Genesis 2:17

Genesis 2:17

But of the tree of knowledge of good and evil
Of the name of this tree, and the reasons of it, (See Gill on Genesis 2:9) thou shalt not eat of it;
not that this tree had any efficacy in it to increase knowledge, and improve in science and understanding, as Satan suggested God knew; and therefore forbid the eating of it out of envy to man, which the divine Being is capable of; or that there was anything hurtful in it to the bodies of men, if they had eaten of it; or that it was unlawful and evil of itself, if it had not been expressly prohibited: but it was, previous to this injunction, a quite indifferent thing whether man ate of it or not; and therefore was pitched upon as a trial of man's obedience to God, under whose government he was, and whom it was fit he should obey in all things; and since he had a grant of all the trees of the garden but this, it was the greater aggravation of his offence that he should not abstain from it: for in the day thou eatest thereof thou shalt surely die;
or "in dying, die" F26; which denotes the certainty of it, as our version expresses it; and may have regard to more deaths than one; not only a corporeal one, which in some sense immediately took place, man became at once a mortal creature, who otherwise continuing in a state of innocence, and by eating of the tree of life, he was allowed to do, would have lived an immortal life; of the eating of which tree, by sinning he was debarred, his natural life not now to be continued long, at least not for ever; he was immediately arraigned, tried, and condemned to death, was found guilty of it, and became obnoxious to it, and death at once began to work in him; sin sowed the seeds of it in his body, and a train of miseries, afflictions, and diseases, began to appear, which at length issued in death.
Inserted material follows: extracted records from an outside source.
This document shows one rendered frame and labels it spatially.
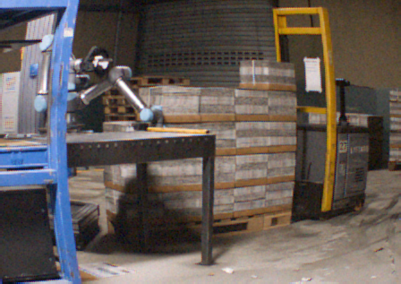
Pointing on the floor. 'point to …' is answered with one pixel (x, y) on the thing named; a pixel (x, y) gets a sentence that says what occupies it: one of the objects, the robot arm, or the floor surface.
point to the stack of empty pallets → (137, 93)
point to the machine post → (59, 80)
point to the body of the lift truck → (350, 186)
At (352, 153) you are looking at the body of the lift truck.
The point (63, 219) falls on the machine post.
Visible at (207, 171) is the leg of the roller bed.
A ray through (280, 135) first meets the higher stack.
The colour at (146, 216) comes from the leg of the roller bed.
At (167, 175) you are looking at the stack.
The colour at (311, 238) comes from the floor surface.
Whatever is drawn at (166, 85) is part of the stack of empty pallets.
Moreover, a spiritual or moral death immediately ensued; he lost his original righteousness, in which he was created; the image of God in him was deformed; the powers and faculties of his soul were corrupted, and he became dead in sins and trespasses; the consequence of which, had it not been for the interposition of a surety and Saviour, who engaged to make satisfaction to law and justice, must have been eternal death, or an everlasting separation from God, to him and all his posterity; for the wages of sin is death, even death eternal, ( Romans 6:23 ) . So the Jews F1 interpret this of death, both in this world and in the world to come.


FOOTNOTES:

F26 (twmt twm) Pagninus, Montanus
F1 Tikkune Zohar, correct. 24. fol. 68. 1. correct. 54. fol. 90. 2. correct. 66. fol. 100. 1.